Ambition

     La route était pourrie, j'avais vraiment peur pour la bécane. Les suspensions, les pneus, ça montait, la côte était rude, les cylindres chauffaient. Ça faisait un moment que le chemin n'était plus indiqué sur les cartes pondues par les grattes papiers de la capitale, et je parle pas d'un éventuel gps que j'avais pas et qui de toute façon aurait été paumé dans ce désert agricole magnifique au milieu de nulle part.

La veille il avait fallu que je décide. Sortir de la nationale, quitter les certitudes, commencer le voyage et quitter le confort des ballades balisées par les réseaux sociaux. Dans les champs au bord de la route les femmes travaillaient d'arrache pied pour optimiser les longues journées et le magnifique soleil de cette arrière saison.
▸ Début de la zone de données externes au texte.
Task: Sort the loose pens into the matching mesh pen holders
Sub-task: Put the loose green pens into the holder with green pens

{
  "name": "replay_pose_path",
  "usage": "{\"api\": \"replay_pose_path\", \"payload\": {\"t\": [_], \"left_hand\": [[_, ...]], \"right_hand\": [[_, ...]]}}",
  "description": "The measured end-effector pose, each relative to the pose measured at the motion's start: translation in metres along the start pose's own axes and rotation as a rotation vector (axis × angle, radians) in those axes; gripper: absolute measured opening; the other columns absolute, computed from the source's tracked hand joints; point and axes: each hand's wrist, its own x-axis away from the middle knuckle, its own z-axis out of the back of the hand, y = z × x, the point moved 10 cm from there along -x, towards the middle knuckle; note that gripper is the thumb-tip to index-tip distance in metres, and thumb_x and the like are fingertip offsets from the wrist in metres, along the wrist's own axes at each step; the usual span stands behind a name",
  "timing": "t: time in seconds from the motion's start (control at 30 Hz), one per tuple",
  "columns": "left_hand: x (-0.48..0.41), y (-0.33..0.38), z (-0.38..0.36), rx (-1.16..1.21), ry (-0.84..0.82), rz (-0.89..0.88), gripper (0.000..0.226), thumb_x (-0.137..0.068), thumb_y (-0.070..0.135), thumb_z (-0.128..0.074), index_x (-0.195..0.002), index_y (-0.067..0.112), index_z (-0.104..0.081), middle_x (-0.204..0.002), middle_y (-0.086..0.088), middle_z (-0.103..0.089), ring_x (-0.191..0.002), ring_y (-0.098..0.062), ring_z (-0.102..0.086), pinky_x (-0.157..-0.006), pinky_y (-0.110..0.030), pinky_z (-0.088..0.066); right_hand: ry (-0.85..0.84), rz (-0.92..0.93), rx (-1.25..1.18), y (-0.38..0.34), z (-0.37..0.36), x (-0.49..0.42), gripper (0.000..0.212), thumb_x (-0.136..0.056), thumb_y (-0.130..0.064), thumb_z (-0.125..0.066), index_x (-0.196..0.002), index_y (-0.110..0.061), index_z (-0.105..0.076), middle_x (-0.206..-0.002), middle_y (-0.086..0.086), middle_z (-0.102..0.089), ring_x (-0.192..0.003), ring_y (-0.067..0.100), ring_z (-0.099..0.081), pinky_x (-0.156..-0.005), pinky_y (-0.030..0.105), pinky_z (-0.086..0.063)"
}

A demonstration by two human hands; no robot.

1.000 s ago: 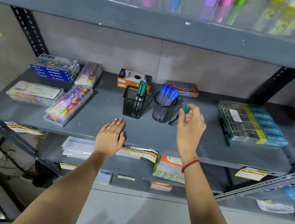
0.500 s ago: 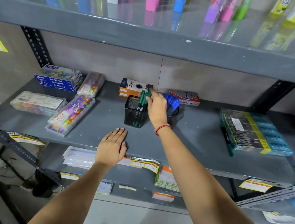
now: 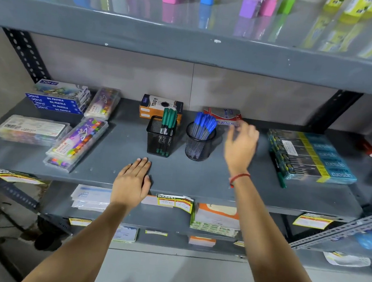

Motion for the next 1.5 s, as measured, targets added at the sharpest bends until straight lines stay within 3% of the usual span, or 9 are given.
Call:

Les hommes étaient aux machines dans le meilleur des cas, absents le plus souvent, victime de la chute du patriarcat et incapables de se tailler une place.
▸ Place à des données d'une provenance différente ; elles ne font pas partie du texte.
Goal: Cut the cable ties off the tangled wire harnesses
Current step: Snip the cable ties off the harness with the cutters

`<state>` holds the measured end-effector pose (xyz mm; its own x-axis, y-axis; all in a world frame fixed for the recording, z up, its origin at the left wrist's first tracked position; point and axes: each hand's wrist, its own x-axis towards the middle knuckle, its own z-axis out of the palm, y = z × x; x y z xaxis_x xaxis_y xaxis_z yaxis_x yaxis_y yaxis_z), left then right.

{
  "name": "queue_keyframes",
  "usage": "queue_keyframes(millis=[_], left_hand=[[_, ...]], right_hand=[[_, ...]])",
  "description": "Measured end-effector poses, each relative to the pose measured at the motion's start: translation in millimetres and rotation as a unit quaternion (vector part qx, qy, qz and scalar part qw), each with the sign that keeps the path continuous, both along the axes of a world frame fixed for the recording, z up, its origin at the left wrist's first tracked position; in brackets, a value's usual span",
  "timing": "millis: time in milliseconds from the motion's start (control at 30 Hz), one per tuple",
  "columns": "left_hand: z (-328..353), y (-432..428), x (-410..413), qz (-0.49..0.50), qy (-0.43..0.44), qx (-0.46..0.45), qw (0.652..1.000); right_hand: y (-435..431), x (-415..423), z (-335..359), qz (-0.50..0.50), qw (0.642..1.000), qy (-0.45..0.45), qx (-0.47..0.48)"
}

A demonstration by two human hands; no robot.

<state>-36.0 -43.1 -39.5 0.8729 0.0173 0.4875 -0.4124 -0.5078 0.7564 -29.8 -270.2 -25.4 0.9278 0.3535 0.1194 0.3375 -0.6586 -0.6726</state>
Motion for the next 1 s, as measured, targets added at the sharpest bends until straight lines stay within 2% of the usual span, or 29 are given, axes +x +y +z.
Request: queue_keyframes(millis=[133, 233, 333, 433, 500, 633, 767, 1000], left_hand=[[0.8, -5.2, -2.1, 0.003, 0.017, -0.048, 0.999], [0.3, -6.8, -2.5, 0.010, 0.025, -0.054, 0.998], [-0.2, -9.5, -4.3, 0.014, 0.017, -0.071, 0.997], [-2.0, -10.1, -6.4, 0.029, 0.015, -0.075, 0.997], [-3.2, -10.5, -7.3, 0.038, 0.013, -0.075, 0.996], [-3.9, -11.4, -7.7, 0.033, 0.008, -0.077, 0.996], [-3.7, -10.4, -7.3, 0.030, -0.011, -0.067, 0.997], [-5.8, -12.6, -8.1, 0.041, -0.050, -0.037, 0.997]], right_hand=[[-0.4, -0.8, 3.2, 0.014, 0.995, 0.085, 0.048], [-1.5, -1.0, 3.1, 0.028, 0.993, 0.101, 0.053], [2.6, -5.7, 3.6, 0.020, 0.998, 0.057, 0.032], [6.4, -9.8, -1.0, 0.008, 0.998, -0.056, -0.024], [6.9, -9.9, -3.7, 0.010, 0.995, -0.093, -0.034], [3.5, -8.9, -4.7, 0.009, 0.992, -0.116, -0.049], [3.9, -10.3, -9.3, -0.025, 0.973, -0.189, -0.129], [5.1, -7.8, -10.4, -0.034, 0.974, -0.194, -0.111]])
J'avais réduit le paquetage au maximum histoire de soulager le châssis, aussi parce qu'avec le temps l'épure vient d'elle même. Depuis hier plus d'alcool, plus de luxe pour anxiolyser le quotidien, plus que les cailloux sur la route, une moyenne à faire pleurer un cyclotouriste... Et puis c'est venu d'un coup, le nez cramé par le soleil, la marque des lunettes, les ongles noirs de cambouis. J'étais bien, même sans solution d'hébergement pour le soir, même sans restauration rapide au bord de la route.
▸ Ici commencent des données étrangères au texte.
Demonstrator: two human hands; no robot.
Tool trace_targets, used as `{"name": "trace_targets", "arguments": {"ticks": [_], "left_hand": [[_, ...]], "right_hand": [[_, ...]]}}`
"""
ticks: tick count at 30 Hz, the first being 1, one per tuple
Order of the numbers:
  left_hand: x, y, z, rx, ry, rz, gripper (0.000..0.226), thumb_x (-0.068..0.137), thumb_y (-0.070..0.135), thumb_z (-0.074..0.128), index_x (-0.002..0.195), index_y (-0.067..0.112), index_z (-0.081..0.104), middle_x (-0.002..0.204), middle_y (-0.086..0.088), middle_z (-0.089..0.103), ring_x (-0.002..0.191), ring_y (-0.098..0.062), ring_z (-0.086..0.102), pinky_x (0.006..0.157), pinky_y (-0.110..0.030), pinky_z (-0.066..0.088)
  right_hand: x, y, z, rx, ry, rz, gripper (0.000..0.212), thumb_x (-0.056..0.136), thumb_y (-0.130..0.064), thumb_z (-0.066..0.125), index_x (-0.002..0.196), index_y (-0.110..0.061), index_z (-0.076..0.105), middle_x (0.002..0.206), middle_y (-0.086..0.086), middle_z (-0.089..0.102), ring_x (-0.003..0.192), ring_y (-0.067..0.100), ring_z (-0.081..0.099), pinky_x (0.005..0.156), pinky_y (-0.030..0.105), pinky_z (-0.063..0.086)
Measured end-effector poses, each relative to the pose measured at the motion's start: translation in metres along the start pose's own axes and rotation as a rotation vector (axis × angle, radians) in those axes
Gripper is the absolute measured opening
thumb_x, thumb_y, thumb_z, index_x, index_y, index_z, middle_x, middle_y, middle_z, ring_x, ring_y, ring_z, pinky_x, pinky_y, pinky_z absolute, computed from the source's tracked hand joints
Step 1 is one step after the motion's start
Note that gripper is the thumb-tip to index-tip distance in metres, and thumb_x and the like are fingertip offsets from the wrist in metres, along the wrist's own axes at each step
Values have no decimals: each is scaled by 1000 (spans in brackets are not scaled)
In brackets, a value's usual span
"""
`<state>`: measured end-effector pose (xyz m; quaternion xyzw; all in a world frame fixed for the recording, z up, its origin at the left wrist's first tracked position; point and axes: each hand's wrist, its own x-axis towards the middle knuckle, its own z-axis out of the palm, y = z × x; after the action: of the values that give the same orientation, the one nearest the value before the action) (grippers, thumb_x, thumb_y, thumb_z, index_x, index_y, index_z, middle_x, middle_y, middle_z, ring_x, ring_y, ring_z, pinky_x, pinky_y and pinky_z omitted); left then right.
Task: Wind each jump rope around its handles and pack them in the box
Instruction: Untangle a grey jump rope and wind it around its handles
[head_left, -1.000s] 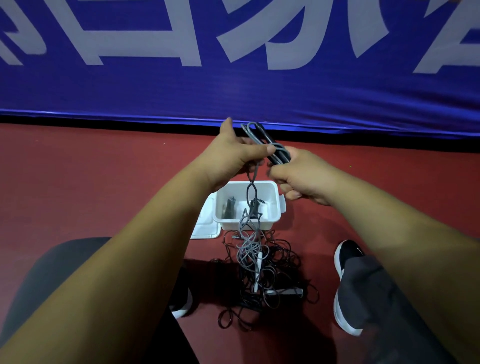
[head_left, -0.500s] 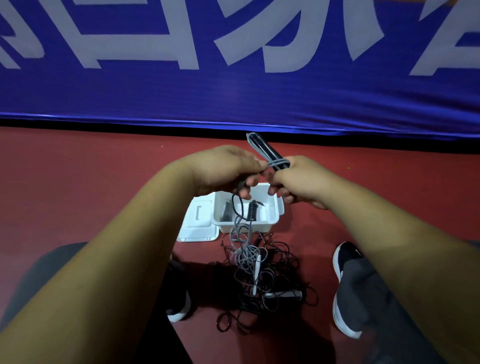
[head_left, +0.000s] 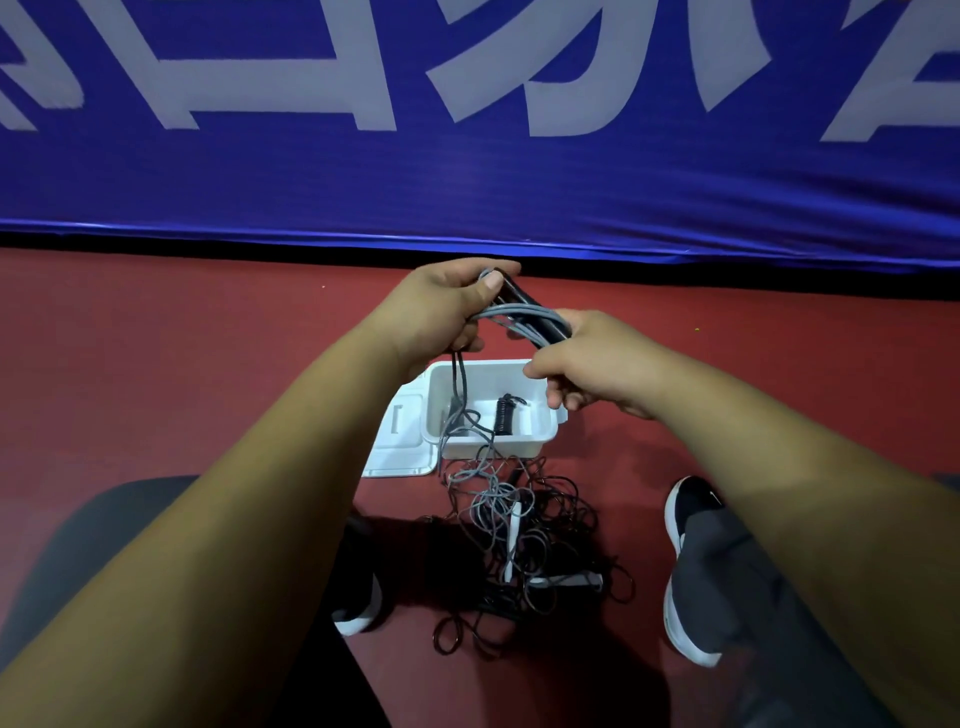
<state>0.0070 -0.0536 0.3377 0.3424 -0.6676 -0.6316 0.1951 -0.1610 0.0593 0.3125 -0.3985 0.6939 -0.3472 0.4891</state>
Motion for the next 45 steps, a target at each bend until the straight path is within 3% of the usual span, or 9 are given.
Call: {"name": "trace_targets", "arguments": {"ticks": [7, 14, 17, 21, 24, 30, 33, 37, 45], "left_hand": [[3, 2, 3, 38, -6, 124, 21, 111, 21, 51, 127, 19, 64, 126, -26, 66, 45, -15, 38, 60, -33, 49], [7, 2, 3, 47, 66, 102, 22, 110, 23, 55, 121, 5, 57, 119, -7, 76, 45, -13, 39, 56, -32, 45], [9, 2, 6, 79, 106, 39, 29, 107, 36, 59, 110, 7, 59, 88, -17, 72, 45, -15, 41, 60, -36, 46], [0, 8, 8, 221, -75, -142, 57, 106, 52, 54, 108, -4, 65, 86, -28, 70, 51, -18, 41, 57, -31, 40], [-7, 16, 2, 303, -242, -122, 46, 109, 43, 52, 98, 1, 67, 62, -8, 58, 46, -14, 38, 50, -26, 34], [-8, 16, -15, 381, -296, -19, 34, 110, 35, 53, 99, 6, 67, 72, -5, 59, 63, -20, 49, 60, -28, 41], [-9, 9, -16, 466, -297, -27, 30, 110, 35, 53, 95, 14, 68, 74, -4, 61, 68, -18, 47, 65, -30, 41], [-8, 5, -9, 409, -346, -24, 31, 111, 31, 50, 105, 10, 72, 75, -3, 59, 68, -17, 43, 64, -25, 39], [-5, 9, -4, 345, -563, -108, 21, 106, 24, 60, 105, 12, 77, 86, -11, 66, 70, -19, 54, 64, -24, 45]], "right_hand": [[-1, -2, -1, 48, 17, -9, 36, 91, -1, 65, 125, -9, 55, 71, 5, 46, 47, 13, 39, 45, 24, 29], [-3, -6, 0, 107, 13, -46, 31, 97, -21, 75, 120, -18, 55, 74, 6, 46, 49, 13, 35, 46, 24, 28], [-1, -8, 0, 140, 45, -68, 26, 99, -20, 73, 119, -18, 56, 74, 7, 45, 50, 14, 35, 47, 23, 28], [5, -9, -8, 122, 131, -49, 22, 95, -7, 66, 109, -20, 55, 76, 8, 46, 46, 13, 39, 47, 25, 28], [8, -7, -11, 190, 163, 15, 20, 94, 0, 60, 105, -17, 56, 75, 10, 48, 44, 13, 37, 45, 22, 24], [-4, -17, -20, 403, -82, 46, 26, 96, 2, 66, 106, -19, 53, 71, 3, 44, 48, 6, 27, 41, 20, 15], [-14, -22, -17, 471, -236, 58, 28, 88, -27, 83, 97, -26, 56, 70, -4, 39, 53, 5, 20, 45, 21, 10], [-7, -20, -11, 678, -77, 166, 49, 91, -69, 68, 102, -24, 53, 68, -3, 43, 50, 4, 20, 39, 17, 12], [2, -19, -8, 720, 78, 156, 21, 99, -35, 65, 96, -16, 57, 62, -4, 44, 43, 4, 21, 32, 18, 16]]}}
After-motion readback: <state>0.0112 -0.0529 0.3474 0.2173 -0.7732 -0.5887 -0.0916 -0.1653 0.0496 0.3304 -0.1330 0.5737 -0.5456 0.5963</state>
J'ai fait des bornes à pince avec mon bidon tôlé de 5 litres pour trouver un fond d'essence plombé chez une paysanne du coin au sourire ravageur, j'ai réparé un pneu arrière qu'aimait pas le silex de la caillasse de la route. Tout avait du goût, plus grand chose n'était grave, il n'y avait plus de sentiment de solitude
, peut être que j'étais devenu libre.